The record in this case shows that voir dire started with a panel of 65 people on November 5, 2001. After appellant challenged 46 of the 65 venire members for cause, the trial court determined that there would not be sufficient venire members remaining to select a jury. Therefore, the trial court decided to start over the next day with a new venire. During voir dire, appellant's attorney asked the venire members if they could consider the minimum punishment of five years' imprisonment for the lesser-included offense of intentional murder. Forty-five venire members stated that they could not consider the minimum punishment.
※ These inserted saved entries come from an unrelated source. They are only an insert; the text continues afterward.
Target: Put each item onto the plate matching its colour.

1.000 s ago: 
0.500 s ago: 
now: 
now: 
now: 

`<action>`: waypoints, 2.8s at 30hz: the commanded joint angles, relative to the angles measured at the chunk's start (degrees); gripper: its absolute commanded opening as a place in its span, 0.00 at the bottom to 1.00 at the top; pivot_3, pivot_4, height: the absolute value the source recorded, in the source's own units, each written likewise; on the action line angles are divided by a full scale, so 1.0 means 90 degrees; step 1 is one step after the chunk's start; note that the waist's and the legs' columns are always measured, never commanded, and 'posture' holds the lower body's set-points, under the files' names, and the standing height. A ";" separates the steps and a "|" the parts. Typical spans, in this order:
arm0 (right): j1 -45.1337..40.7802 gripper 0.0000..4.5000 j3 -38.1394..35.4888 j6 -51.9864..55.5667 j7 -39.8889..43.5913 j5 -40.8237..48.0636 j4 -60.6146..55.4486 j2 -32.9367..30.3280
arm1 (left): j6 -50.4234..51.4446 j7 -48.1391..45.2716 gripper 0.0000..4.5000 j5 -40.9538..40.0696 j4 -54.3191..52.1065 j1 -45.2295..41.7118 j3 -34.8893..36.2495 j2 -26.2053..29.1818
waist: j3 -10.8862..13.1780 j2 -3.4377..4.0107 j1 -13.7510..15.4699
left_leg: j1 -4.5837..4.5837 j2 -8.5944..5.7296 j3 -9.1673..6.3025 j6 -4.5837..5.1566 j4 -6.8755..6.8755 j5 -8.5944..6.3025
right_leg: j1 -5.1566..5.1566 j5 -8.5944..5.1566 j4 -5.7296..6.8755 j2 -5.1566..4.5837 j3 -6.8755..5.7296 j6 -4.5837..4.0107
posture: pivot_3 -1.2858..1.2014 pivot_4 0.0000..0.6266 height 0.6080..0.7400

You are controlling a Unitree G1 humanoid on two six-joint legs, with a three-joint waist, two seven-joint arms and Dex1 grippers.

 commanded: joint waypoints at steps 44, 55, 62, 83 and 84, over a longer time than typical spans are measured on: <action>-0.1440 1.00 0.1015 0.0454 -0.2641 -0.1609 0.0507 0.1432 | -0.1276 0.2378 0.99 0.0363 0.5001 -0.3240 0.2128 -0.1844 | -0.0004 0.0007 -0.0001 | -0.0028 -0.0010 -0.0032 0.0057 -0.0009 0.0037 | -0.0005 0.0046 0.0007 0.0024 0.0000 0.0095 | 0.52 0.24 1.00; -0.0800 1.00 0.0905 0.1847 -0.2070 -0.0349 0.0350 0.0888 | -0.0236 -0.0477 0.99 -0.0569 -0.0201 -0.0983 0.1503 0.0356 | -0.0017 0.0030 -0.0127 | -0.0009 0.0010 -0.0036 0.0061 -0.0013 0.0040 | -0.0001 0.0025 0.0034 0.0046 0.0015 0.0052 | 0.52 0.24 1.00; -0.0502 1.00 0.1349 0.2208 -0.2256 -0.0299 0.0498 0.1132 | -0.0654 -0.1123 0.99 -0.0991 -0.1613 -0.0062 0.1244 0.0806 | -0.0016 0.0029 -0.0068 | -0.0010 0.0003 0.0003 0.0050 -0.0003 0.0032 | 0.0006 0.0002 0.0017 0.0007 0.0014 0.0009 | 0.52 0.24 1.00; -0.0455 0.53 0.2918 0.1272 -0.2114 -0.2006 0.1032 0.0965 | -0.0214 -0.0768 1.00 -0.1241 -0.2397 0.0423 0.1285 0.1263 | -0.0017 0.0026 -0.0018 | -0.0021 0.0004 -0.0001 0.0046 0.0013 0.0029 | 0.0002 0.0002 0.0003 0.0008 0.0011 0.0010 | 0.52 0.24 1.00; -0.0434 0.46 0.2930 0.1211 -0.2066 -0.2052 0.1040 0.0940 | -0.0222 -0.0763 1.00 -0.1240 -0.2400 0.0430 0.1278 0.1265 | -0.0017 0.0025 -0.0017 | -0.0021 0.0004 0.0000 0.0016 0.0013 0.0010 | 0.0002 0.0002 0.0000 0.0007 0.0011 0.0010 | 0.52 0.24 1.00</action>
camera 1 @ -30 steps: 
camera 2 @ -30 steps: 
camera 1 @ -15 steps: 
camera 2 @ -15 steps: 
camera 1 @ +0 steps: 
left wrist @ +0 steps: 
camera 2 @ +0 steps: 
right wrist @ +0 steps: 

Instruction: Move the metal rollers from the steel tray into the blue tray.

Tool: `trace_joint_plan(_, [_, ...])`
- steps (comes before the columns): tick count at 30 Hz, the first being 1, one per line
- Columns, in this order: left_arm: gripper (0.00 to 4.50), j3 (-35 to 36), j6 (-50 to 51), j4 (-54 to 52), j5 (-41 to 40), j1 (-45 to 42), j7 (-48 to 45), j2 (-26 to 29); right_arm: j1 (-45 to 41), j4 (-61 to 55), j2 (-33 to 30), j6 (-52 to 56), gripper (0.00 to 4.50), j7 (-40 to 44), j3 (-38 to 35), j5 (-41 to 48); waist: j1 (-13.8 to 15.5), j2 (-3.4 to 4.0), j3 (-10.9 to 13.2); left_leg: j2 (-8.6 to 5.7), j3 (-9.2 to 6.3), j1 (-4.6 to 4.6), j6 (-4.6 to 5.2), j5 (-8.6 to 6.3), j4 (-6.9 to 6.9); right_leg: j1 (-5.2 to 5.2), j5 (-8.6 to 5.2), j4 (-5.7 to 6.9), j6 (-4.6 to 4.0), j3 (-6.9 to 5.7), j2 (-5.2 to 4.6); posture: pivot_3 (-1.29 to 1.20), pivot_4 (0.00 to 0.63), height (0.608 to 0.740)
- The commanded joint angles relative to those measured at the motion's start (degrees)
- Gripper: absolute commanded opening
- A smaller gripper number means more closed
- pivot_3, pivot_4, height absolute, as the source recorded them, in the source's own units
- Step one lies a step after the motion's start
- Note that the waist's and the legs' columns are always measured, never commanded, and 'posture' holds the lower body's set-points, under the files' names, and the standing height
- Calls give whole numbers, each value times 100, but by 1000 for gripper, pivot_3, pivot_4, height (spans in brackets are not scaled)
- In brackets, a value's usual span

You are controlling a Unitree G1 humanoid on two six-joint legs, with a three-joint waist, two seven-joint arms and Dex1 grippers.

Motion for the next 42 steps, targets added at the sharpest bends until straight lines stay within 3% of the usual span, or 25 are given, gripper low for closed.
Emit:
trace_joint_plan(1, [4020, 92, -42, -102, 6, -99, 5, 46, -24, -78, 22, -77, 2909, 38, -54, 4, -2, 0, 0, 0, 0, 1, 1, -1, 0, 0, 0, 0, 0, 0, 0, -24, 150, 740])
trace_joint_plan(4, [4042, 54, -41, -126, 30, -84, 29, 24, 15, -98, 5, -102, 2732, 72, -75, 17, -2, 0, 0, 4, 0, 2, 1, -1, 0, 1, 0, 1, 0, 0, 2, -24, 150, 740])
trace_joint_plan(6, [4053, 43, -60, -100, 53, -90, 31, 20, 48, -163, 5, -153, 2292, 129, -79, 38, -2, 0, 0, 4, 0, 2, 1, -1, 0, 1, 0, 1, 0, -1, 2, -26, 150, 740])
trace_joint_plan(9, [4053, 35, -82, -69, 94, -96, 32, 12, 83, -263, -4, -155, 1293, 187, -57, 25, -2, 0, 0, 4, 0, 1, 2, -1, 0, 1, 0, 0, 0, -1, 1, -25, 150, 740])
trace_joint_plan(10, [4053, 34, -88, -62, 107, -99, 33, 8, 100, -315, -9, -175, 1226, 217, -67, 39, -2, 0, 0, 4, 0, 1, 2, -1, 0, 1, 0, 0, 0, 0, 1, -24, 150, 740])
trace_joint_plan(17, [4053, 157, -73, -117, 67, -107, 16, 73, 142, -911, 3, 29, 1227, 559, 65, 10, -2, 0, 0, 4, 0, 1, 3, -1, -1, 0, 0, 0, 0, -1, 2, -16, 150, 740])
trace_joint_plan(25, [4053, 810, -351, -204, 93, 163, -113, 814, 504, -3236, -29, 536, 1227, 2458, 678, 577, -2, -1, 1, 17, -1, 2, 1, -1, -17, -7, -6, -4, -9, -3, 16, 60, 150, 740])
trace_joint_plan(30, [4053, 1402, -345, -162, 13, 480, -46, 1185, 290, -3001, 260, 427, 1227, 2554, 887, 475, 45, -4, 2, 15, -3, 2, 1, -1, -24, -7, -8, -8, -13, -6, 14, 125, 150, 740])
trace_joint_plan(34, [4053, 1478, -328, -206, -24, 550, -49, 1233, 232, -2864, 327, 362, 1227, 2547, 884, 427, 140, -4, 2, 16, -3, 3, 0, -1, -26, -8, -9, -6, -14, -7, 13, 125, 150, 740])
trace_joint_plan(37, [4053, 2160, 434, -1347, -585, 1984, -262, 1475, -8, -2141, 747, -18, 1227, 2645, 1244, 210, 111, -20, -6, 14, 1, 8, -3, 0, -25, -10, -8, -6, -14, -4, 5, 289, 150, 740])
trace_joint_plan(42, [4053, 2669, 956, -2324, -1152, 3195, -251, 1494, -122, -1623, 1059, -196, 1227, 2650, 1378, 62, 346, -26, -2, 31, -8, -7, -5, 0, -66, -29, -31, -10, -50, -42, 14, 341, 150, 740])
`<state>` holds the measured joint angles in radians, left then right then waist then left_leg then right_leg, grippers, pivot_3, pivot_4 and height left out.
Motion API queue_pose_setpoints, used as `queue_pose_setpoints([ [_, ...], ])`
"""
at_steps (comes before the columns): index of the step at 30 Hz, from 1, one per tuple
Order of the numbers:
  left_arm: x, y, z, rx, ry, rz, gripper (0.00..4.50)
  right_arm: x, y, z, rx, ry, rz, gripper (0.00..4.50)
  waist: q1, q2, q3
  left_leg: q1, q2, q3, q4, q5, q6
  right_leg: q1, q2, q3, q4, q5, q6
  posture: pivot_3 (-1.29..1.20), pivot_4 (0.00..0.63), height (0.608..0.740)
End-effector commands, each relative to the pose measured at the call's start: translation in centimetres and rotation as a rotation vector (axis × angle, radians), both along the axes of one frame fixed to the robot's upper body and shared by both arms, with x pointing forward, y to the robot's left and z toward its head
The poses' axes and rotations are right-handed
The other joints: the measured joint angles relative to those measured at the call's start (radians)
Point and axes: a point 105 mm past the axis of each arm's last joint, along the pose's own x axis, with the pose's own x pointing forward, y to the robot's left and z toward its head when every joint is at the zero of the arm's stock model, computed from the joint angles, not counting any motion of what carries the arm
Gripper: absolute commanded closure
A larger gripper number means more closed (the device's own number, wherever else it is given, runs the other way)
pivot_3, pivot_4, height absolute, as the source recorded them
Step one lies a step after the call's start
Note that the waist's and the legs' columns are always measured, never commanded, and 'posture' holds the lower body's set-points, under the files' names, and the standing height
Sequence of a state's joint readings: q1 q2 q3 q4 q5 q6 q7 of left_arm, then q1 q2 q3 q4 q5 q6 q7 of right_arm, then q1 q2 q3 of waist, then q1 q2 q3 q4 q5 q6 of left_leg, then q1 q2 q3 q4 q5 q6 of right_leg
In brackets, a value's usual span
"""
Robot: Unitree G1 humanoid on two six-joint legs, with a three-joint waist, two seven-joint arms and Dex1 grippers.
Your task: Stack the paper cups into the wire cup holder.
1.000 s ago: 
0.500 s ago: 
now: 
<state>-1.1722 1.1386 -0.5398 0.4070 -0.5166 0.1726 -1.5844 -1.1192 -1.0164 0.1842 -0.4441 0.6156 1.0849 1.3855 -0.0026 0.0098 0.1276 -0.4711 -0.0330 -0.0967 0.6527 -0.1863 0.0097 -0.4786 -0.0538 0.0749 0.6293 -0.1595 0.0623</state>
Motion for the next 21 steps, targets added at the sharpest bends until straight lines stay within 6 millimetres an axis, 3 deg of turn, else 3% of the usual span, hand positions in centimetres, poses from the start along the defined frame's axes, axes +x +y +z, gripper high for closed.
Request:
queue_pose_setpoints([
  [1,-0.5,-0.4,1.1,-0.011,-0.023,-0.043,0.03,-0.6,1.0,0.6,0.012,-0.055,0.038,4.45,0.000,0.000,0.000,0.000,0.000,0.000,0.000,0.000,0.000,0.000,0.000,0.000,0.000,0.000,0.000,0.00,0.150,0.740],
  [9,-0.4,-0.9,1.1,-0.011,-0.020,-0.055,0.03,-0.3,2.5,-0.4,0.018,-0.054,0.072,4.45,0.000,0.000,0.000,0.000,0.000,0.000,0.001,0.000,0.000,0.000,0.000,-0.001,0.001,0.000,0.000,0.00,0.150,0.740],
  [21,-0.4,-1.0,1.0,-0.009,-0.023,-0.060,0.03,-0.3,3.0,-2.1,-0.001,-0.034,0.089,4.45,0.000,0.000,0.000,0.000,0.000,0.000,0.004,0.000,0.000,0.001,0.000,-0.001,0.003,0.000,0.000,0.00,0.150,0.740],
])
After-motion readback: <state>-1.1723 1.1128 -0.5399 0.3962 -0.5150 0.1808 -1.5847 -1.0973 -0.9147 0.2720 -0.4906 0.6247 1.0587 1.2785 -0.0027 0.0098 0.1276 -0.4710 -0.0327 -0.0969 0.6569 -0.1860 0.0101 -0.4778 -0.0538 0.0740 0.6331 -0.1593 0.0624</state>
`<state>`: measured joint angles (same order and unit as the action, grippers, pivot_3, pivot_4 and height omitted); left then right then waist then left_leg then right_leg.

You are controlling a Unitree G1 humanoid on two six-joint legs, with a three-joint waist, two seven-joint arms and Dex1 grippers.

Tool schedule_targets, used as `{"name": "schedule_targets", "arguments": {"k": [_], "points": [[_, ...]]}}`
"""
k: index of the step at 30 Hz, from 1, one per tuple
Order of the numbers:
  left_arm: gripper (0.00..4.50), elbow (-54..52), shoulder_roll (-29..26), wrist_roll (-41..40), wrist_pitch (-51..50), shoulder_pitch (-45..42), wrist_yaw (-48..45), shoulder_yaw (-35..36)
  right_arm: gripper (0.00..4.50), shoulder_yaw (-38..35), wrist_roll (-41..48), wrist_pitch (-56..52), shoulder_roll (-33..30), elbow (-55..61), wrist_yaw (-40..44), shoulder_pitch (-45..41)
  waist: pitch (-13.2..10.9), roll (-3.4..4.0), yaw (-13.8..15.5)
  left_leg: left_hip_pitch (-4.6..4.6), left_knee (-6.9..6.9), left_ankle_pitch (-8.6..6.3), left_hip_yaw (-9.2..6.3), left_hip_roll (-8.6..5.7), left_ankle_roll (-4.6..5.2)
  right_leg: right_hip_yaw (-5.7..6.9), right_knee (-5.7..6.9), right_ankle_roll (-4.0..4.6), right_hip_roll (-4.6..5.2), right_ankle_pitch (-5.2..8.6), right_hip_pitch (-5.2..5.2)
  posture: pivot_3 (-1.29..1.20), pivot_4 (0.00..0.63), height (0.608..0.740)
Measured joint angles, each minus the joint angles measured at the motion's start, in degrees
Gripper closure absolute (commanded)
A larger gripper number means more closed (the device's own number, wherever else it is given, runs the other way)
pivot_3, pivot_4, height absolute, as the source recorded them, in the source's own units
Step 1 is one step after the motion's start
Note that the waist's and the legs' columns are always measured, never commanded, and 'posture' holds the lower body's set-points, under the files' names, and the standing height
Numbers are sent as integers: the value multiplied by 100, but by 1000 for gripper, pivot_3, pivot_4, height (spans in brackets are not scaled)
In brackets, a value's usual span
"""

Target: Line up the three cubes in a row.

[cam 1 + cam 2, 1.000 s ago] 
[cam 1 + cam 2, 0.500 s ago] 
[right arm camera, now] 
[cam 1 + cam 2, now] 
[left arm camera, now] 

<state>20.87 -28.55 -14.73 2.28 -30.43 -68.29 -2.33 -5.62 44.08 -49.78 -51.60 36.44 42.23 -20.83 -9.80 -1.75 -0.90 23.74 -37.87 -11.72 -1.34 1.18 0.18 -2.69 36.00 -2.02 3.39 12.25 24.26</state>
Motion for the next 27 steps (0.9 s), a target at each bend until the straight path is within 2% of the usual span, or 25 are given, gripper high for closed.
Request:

Appellant's attorney also asked the venire members if they could consider the minimum punishment of five years' imprisonment for the lesser-included offense of felony murder. Forty-six venire members stated that they could not consider the minimum punishment in such a case. Appellant's attorney then challenged for cause 50 of the 65 venire members for several reasons, including those who had stated they could not consider the minimum punishment range under the lesser-included offenses of intentional murder and felony murder. The trial judge denied defense counsel's challenges for cause based on the venire members' inability to consider the minimum range of punishment. Appellant's attorney then used eight of his 10 peremptory challenges on venire members for whom his challenge for cause was denied. Appellant's attorney requested seven additional peremptory challenges, identifying seven jurors on whom he would have exercised peremptory challenges if he had not exhausted his allotted challenges. All seven of these objectionable jurors had been challenged for cause based on their answers that they could not consider the minimum punishment of five years for the lesser-included offense of murder. The trial court denied defense counsel's request for additional peremptory strikes and the jury was seated.

Discussion

In his sole point of error, appellant contends that the trial court erred in denying his challenges for cause with respect to several venire members who stated an inability to consider the minimum range of punishment for the possible lesser-included offense of murder. This same argument was presented in King v. State. 953 S.W.2d 266, 268 (Tex.Crim.App. 1997). In King, appellant complained that the trial court erred in denying his challenges for cause for two venire members who had stated that they could not consider the minimum punishment for the offense of murder. Id. The Court of Criminal Appeals held that, because appellant was convicted of capital murder, any error relating to the punishment range of the lesser-included offense of murder made no contribution to appellant's conviction or punishment. Id. In this case, appellant was convicted of capital murder. We find that any error relating to the denial of appellant's challenges for cause made no contribution to appellant's conviction or punishment. Appellant's sole point of error is overruled.

Conclusion

We affirm the judgment of the trial court.


Summaries of

Tatum v. State

Court of Appeals of Texas, First District, Houston
Feb 13, 2003
No. 01-01-01165-CR (Tex. App. Feb. 13, 2003)
Case details for

Tatum v. State

Case Details

Full title:STEVEN RAY TATUM, Appellant, v. THE STATE OF TEXAS, Appellee

Court:Court of Appeals of Texas, First District, Houston

Date published: Feb 13, 2003

Citations

No. 01-01-01165-CR (Tex. App. Feb. 13, 2003)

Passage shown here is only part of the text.